## Exercise
Go through the entries below and print, exactly, the lines starting at the one with "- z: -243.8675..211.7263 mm" and ending at the one with "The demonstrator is", keeping both ends and no others.

[Collected data]
>>>
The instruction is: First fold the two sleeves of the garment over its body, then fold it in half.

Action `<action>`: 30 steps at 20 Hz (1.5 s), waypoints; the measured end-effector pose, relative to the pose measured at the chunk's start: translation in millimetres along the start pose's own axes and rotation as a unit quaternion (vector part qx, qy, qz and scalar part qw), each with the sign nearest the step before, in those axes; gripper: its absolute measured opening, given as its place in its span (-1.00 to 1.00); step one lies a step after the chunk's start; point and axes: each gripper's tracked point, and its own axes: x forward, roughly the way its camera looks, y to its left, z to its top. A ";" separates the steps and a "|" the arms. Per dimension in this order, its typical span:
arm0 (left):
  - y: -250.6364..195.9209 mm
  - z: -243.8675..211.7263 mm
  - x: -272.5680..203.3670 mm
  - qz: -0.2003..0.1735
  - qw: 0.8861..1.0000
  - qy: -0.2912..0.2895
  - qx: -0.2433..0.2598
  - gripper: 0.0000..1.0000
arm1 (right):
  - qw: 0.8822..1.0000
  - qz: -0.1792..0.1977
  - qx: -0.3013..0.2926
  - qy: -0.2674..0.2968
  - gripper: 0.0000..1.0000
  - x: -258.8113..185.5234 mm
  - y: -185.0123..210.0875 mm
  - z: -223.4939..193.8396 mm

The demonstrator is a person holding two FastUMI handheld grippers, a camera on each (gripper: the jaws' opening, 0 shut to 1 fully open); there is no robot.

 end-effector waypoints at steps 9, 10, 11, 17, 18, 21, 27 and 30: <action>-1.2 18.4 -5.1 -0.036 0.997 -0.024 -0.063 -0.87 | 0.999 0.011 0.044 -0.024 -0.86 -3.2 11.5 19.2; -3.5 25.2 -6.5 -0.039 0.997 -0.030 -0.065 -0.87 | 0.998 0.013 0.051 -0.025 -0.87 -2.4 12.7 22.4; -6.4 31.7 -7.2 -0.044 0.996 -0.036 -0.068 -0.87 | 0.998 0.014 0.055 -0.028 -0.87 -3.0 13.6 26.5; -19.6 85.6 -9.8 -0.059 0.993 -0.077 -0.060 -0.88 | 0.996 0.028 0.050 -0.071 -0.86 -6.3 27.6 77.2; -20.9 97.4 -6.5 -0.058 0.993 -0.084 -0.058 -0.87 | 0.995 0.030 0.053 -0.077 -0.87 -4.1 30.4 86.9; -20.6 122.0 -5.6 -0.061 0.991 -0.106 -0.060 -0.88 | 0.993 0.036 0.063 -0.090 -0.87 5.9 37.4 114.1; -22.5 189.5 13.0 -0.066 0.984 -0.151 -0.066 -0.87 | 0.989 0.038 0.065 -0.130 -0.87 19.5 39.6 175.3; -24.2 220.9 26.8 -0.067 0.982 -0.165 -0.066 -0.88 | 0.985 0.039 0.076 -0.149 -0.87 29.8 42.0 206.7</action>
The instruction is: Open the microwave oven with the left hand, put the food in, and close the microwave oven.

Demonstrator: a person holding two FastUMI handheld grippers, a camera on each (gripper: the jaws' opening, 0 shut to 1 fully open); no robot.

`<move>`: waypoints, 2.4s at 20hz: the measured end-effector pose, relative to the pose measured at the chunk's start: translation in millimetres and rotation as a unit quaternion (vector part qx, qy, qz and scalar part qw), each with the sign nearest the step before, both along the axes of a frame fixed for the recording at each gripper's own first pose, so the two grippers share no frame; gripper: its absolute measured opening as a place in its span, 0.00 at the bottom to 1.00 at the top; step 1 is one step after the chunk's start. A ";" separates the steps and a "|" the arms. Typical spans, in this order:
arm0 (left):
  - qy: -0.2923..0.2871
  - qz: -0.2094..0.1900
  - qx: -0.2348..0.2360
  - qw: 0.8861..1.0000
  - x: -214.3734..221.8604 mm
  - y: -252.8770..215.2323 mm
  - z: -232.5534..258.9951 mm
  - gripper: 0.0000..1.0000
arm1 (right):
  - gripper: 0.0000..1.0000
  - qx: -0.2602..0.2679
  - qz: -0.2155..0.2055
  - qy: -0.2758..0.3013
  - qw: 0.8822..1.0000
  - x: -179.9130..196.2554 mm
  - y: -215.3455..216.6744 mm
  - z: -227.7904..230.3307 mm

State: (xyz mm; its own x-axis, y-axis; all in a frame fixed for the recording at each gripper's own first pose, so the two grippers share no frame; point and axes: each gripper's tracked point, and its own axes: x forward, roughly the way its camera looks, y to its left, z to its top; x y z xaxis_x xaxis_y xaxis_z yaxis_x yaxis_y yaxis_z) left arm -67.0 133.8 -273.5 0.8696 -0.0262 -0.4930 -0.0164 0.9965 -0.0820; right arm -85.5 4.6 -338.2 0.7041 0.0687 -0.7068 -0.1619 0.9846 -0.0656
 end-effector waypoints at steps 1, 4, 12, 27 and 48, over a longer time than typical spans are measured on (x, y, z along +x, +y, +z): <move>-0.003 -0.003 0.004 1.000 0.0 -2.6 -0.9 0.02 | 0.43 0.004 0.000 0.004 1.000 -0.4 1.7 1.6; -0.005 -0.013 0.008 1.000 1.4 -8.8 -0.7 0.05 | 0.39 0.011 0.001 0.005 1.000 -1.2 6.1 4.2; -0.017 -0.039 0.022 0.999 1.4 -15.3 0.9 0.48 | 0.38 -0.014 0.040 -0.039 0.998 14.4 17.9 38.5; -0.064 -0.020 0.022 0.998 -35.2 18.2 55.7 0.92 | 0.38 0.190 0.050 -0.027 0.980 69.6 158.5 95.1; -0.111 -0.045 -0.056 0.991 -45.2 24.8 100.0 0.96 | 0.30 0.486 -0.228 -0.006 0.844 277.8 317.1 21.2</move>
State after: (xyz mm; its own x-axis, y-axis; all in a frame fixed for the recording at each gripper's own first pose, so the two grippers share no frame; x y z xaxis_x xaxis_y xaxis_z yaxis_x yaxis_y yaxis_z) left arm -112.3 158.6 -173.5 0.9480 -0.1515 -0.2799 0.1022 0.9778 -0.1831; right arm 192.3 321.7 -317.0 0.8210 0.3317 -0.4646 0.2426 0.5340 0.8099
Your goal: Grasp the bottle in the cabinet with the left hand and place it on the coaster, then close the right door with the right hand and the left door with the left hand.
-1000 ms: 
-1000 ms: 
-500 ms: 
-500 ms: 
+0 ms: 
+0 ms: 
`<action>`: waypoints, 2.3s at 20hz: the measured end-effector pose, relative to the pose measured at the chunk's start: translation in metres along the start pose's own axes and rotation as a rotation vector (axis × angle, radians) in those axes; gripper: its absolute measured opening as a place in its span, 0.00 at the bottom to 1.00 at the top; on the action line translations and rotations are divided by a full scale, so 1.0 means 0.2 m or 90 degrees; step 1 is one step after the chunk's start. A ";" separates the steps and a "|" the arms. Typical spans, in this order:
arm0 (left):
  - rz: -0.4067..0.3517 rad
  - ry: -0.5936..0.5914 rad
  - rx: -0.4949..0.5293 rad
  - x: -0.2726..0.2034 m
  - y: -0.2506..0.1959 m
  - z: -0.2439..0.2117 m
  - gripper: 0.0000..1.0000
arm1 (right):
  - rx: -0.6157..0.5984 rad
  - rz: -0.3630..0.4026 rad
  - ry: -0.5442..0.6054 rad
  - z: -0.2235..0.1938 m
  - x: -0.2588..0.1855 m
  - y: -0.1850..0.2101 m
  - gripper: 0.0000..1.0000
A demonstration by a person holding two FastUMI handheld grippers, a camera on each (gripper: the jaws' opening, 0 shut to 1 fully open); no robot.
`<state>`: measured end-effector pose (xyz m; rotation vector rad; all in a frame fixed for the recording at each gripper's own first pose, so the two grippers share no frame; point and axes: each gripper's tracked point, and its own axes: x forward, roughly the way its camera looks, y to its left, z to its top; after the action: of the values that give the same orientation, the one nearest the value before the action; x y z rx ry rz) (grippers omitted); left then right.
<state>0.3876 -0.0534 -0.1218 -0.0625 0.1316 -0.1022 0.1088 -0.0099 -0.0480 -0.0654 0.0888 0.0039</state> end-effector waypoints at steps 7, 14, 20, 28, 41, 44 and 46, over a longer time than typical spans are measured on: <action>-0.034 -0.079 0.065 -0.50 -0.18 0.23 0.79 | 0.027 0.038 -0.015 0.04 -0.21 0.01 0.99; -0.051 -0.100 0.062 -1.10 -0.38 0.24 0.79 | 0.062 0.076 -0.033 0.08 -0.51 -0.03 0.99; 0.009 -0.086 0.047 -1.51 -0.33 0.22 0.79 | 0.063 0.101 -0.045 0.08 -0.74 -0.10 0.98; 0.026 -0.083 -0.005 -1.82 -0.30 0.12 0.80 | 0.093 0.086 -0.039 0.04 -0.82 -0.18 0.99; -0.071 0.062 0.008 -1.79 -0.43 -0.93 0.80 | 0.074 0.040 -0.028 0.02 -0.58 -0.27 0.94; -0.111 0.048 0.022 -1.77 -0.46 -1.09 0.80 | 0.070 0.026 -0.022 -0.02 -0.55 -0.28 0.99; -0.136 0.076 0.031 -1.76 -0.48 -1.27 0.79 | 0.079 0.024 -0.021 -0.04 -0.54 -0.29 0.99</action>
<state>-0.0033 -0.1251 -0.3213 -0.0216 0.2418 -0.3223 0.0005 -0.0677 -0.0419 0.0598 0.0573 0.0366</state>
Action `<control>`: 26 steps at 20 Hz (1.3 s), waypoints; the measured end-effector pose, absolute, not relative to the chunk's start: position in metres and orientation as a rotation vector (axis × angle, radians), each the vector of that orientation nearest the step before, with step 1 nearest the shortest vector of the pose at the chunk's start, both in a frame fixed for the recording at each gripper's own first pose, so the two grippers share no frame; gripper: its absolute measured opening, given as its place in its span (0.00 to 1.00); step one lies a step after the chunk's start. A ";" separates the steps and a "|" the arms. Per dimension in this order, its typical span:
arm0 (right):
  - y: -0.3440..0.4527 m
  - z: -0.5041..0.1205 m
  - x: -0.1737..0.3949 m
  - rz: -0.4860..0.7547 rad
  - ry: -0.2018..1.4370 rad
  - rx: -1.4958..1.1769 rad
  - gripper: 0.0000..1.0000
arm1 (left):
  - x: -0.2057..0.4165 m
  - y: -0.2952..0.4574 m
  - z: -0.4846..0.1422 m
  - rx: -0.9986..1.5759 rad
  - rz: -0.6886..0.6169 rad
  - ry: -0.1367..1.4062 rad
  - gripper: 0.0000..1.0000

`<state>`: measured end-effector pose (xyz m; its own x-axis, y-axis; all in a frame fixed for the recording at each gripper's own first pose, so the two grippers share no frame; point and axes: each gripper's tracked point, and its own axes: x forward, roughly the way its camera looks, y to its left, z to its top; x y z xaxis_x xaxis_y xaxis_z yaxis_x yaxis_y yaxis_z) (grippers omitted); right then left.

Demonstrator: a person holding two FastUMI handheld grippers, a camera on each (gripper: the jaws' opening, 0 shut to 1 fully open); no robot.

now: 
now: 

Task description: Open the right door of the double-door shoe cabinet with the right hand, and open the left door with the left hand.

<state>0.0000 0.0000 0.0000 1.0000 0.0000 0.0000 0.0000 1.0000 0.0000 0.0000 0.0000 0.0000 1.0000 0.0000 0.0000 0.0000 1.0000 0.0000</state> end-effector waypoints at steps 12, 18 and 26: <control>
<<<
## Result
  - z: -243.8675..211.7263 mm
  - x: -272.5680..203.3670 mm
  - qz: -0.2003..0.1735
  - qw: 0.8861..1.0000
  - qy: -0.2912..0.2895
  - qx: -0.2433..0.2598
  - gripper: 0.0000..1.0000
arm1 (right):
  - qw: 0.8822..1.0000
  - qz: -0.1792..0.1977
  - qx: -0.3013..0.2926
  - qy: -0.2674..0.2968
  - gripper: 0.0000..1.0000
  - x: -258.8113..185.5234 mm
  - y: -185.0123..210.0875 mm
  - z: -223.4939..193.8396 mm

The demonstrator is a person holding two FastUMI handheld grippers, a camera on each (gripper: the jaws' opening, 0 shut to 1 fully open); there is no robot.

Nothing else belongs in this output.